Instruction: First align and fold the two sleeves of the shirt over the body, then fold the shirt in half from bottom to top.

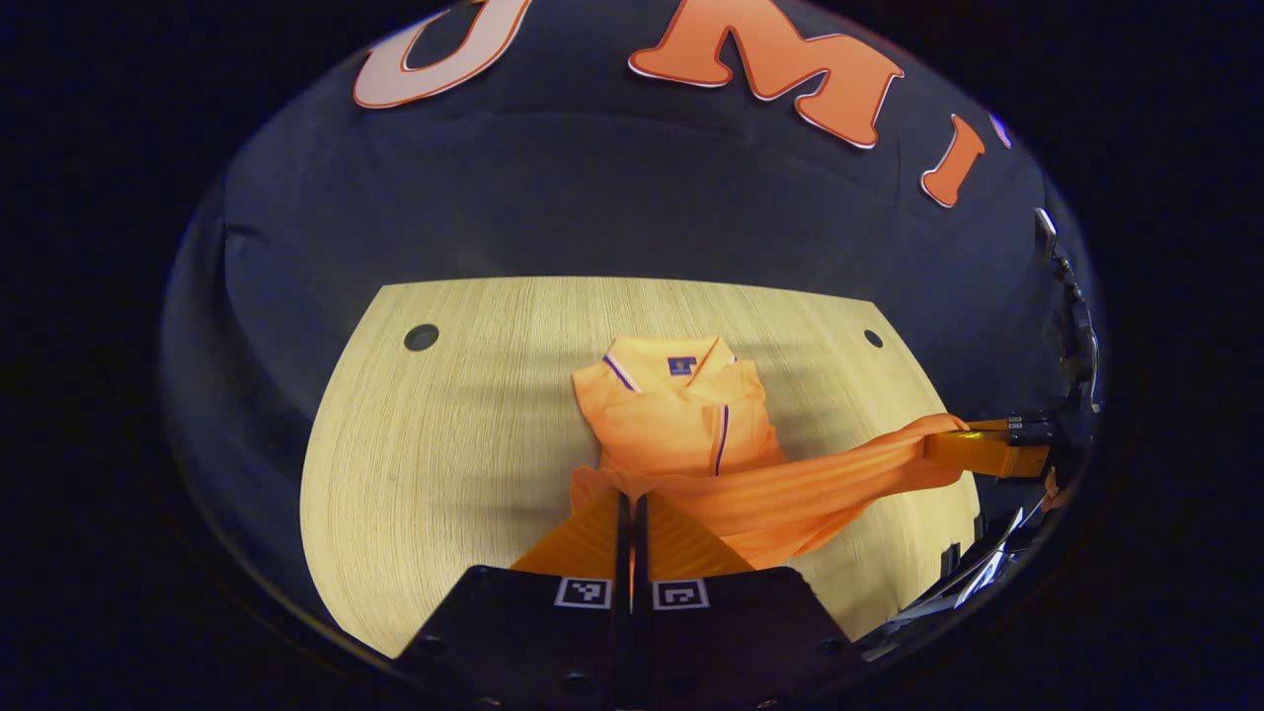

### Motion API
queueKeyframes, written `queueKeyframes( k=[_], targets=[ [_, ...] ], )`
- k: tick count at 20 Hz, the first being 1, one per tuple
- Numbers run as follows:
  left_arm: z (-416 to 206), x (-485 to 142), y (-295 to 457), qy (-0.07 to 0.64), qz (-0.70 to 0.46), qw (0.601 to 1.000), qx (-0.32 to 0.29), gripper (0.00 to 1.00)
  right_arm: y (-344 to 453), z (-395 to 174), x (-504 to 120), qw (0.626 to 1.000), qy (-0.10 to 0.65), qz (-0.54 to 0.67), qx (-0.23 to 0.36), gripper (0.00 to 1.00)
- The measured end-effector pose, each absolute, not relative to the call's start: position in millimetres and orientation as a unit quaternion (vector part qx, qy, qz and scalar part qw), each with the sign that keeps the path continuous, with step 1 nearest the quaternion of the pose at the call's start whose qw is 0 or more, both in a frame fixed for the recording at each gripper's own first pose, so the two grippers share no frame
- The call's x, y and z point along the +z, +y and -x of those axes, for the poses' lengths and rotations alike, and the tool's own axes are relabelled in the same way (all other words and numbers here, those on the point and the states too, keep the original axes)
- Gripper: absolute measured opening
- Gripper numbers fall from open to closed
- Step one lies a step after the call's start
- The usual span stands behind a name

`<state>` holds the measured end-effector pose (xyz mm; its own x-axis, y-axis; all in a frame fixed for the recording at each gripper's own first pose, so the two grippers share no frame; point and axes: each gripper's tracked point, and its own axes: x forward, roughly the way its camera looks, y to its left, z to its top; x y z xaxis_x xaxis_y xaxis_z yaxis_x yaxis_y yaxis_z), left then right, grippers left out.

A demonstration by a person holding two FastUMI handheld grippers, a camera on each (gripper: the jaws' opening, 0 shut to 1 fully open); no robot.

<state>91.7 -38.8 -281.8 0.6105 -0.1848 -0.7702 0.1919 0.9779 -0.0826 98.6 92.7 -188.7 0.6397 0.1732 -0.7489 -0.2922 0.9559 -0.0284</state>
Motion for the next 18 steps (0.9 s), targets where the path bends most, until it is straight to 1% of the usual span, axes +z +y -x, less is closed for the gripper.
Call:
queueKeyframes(
  k=[6, 9, 13, 18],
  targets=[
    [-161, -281, -42, 0.405, -0.01, 0.908, -0.102, 0.01, 99, -164, -187, 0.911, 0.389, 0.069, 0.12, 0.0],
    [-199, -285, -44, 0.391, -0.006, 0.915, -0.098, 0.01, 99, -199, -198, 0.912, 0.39, 0.061, 0.111, 0.0],
    [-232, -323, -41, 0.406, -0.003, 0.91, -0.087, 0.01, 99, -237, -225, 0.911, 0.396, 0.052, 0.101, 0.0],
    [-249, -384, -34, 0.447, 0.0, 0.892, -0.066, 0.01, 107, -269, -265, 0.903, 0.415, 0.034, 0.104, 0.0]
  ],
)
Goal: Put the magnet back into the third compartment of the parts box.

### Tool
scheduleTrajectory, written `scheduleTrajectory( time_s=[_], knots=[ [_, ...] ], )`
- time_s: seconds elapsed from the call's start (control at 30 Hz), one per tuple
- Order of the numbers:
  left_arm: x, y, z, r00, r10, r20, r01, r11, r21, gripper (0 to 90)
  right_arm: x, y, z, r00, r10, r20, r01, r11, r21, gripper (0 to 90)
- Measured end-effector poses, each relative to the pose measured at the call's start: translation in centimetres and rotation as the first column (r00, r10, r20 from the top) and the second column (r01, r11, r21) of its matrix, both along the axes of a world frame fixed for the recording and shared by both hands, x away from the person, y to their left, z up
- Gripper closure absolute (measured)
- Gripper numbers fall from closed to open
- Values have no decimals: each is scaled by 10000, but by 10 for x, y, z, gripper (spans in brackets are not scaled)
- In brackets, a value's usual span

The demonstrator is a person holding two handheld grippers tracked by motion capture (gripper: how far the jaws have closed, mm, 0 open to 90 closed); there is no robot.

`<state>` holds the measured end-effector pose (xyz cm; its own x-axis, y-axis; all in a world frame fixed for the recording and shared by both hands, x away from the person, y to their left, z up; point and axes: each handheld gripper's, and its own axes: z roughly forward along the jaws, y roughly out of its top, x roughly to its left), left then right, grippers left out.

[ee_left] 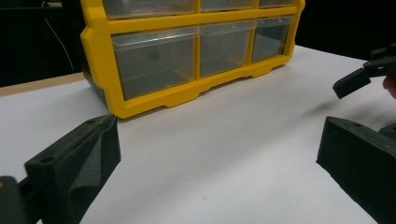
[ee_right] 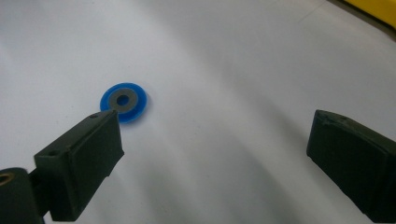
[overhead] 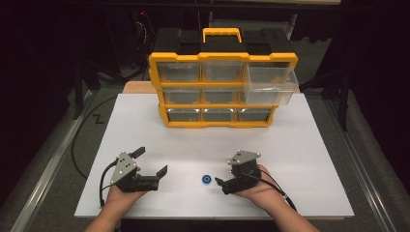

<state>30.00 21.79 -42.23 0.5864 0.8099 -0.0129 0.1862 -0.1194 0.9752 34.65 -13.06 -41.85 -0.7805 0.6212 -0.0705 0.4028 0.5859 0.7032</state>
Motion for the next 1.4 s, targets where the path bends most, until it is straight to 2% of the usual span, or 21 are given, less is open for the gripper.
scheduleTrajectory(
  time_s=[0.23,0.6,0.7,1.07,1.23,1.4],
  knots=[
    [1,0,0,10000,24,-32,-23,10000,7,2,-5,16,-4,9987,493,-123,-494,9987,-142,86],
    [1,1,0,10000,-51,29,51,10000,-10,2,-10,36,-10,9900,1313,-523,-1324,9910,-175,220],
    [0,1,0,10000,-73,45,73,10000,-9,2,-9,39,-11,9876,1416,-677,-1431,9895,-188,273],
    [0,1,0,9999,-85,65,85,10000,-30,2,-6,43,-7,9827,1695,-741,-1723,9845,-329,545],
    [0,1,0,9999,-94,56,94,10000,-1,2,-3,43,-7,9797,1735,-1003,-1778,9834,-365,605],
    [0,1,0,9999,-81,65,81,10000,-24,2,-2,45,-7,9770,1848,-1067,-1911,9802,-522,605]
  ],
)
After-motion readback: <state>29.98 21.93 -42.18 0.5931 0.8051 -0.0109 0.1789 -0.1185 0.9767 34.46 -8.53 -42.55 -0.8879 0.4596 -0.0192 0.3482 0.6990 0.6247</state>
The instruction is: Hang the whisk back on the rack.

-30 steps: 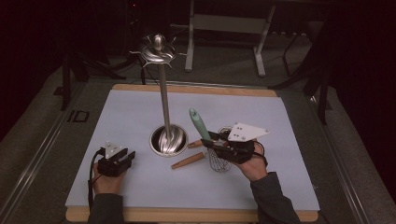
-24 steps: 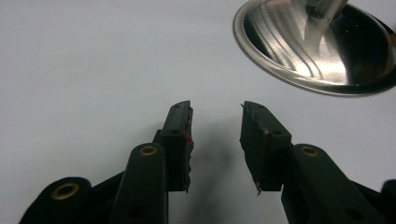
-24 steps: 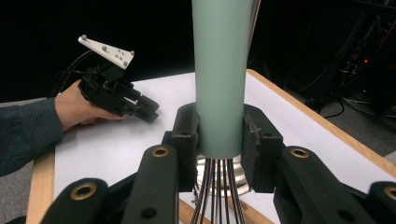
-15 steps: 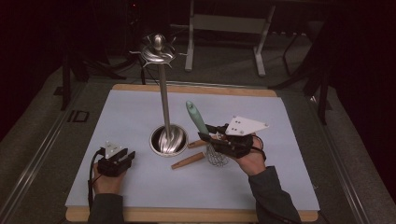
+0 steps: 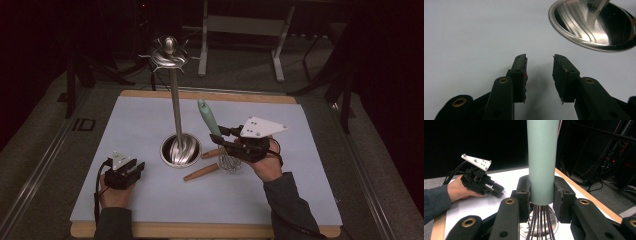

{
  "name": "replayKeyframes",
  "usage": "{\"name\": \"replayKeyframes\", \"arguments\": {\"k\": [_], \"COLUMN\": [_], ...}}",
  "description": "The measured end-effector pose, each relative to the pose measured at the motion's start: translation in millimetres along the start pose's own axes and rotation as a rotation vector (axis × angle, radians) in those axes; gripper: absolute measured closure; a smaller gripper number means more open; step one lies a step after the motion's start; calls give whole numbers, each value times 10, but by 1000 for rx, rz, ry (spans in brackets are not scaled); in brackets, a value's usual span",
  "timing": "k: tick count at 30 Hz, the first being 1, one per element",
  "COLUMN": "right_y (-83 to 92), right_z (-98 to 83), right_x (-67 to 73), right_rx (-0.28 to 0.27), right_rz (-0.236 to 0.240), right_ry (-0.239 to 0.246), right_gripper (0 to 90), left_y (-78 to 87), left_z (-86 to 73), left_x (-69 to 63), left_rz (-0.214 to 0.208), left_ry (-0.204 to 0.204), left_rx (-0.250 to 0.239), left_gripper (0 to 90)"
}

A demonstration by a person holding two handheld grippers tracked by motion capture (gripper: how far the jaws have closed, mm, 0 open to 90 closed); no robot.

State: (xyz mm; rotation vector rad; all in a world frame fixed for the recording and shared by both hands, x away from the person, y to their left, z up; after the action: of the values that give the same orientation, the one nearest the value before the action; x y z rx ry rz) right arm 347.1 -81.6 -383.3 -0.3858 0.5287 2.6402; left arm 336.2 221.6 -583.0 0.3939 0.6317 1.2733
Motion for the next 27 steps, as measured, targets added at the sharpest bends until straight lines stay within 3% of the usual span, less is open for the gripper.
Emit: {"name": "replayKeyframes", "arguments": {"k": [27], "right_y": [-74], "right_z": [371], "right_x": [-192], "right_rx": [-54], "right_rz": [-24], "right_ry": [10], "right_gripper": [694], "left_y": [13], "left_z": [5], "left_x": [1], "left_rz": [-4], "left_ry": [4], "left_rx": [-15], "left_gripper": [641]}}
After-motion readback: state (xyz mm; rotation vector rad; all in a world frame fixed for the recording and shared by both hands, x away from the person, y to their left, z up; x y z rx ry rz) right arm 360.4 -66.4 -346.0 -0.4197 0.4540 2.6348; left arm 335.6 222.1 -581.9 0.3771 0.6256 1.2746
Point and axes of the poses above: each handheld gripper's, and its own axes: y roughly backward along the jaws, z roughly out of its top, x roughly to its left, the point moved 7 cm from there along -y, roughly forward along the jaws, and after that the axes turned 14 degrees about y, right-handed, at the moved point
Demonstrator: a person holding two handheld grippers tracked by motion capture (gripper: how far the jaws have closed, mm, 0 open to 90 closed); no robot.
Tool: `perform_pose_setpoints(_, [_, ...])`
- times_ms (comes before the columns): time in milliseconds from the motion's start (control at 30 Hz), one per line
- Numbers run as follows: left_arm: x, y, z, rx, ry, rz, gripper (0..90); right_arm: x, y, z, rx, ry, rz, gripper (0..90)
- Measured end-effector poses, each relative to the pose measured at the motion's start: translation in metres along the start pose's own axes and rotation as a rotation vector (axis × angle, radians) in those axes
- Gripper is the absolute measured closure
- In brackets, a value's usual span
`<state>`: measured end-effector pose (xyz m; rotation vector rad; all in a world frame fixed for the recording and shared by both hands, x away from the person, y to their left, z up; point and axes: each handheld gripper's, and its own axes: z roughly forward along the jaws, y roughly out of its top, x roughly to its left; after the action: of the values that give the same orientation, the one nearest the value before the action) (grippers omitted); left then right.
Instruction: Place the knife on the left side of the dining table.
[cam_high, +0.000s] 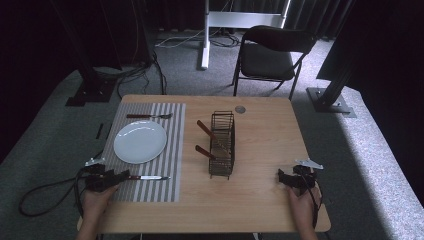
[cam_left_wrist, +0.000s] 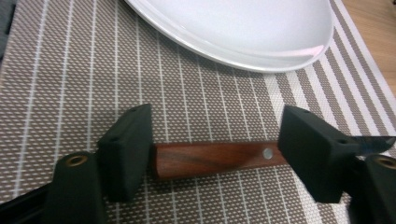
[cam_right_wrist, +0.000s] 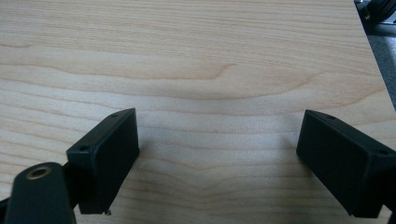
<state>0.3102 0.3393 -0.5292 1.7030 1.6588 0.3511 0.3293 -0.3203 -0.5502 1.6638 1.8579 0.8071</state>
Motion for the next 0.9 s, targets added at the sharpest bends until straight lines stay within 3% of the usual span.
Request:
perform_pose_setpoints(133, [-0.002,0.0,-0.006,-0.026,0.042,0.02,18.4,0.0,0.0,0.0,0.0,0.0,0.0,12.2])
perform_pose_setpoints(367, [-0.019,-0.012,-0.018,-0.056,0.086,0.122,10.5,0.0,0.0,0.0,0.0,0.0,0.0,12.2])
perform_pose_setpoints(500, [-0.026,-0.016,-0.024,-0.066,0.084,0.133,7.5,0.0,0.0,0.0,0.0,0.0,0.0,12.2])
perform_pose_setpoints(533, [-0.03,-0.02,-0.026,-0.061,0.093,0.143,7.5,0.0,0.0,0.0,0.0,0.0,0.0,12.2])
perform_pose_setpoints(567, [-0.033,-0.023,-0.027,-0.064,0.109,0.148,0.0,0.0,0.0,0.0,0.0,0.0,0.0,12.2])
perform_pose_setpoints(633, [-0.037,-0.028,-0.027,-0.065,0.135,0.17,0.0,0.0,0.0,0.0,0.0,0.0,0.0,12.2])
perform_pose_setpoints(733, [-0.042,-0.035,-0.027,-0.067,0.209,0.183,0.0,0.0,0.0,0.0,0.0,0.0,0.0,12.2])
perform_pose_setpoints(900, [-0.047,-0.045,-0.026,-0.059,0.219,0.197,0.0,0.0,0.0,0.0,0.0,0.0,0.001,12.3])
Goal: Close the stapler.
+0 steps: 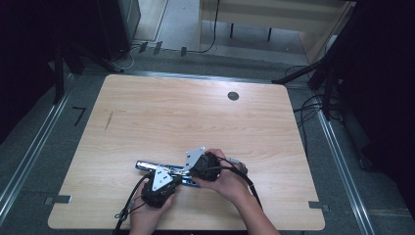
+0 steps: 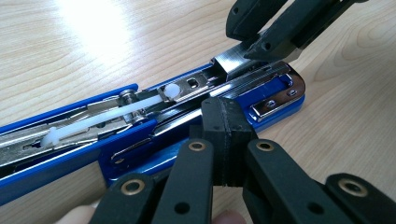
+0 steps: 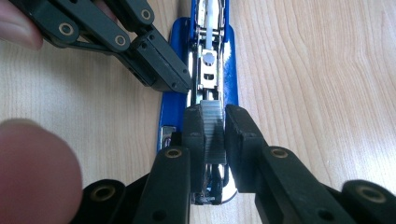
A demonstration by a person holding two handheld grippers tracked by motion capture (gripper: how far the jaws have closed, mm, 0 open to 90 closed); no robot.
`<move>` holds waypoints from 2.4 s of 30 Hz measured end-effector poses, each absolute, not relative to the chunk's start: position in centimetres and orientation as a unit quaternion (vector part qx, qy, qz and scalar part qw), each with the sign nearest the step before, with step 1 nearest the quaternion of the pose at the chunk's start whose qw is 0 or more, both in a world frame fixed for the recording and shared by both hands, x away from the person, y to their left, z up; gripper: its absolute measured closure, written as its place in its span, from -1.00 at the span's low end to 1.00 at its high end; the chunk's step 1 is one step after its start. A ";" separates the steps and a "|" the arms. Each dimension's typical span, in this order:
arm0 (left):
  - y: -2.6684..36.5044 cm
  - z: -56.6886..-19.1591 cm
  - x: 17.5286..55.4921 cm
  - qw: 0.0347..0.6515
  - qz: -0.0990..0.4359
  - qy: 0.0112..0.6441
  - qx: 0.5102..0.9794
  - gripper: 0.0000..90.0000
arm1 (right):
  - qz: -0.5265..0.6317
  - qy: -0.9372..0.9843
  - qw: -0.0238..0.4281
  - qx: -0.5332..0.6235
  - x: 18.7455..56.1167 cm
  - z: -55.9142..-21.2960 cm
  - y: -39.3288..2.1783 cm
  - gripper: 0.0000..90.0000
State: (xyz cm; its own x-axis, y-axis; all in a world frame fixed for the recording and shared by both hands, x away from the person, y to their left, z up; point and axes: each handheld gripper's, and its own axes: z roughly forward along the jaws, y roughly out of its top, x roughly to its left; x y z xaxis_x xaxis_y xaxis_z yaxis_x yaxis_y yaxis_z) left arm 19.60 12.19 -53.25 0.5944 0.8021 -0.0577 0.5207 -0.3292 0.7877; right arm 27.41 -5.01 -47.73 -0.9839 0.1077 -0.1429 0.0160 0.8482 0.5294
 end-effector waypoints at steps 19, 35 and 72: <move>12.2 -53.2 19.6 0.403 0.175 0.414 0.797 1.00 | 0.274 0.958 0.069 0.039 27.7 -47.9 -5.1 0.77; 12.2 -53.3 19.6 0.403 0.175 0.414 0.797 1.00 | 0.281 0.957 0.065 0.035 27.8 -47.8 -5.3 0.77; 12.2 -53.2 19.6 0.401 0.175 0.412 0.799 1.00 | 0.332 0.935 0.016 0.122 29.3 -48.8 -5.6 0.61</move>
State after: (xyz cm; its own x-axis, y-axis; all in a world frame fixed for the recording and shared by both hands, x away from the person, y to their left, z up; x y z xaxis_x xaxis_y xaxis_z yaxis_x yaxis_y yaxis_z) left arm 19.61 12.24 -53.23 0.5994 0.7988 -0.0510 0.5179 -0.3384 0.7857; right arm 29.26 -5.58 -48.82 -0.9699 0.2379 0.0513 0.2169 0.7494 0.6255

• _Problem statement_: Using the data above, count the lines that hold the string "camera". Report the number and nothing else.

• _Answer to this task_: 2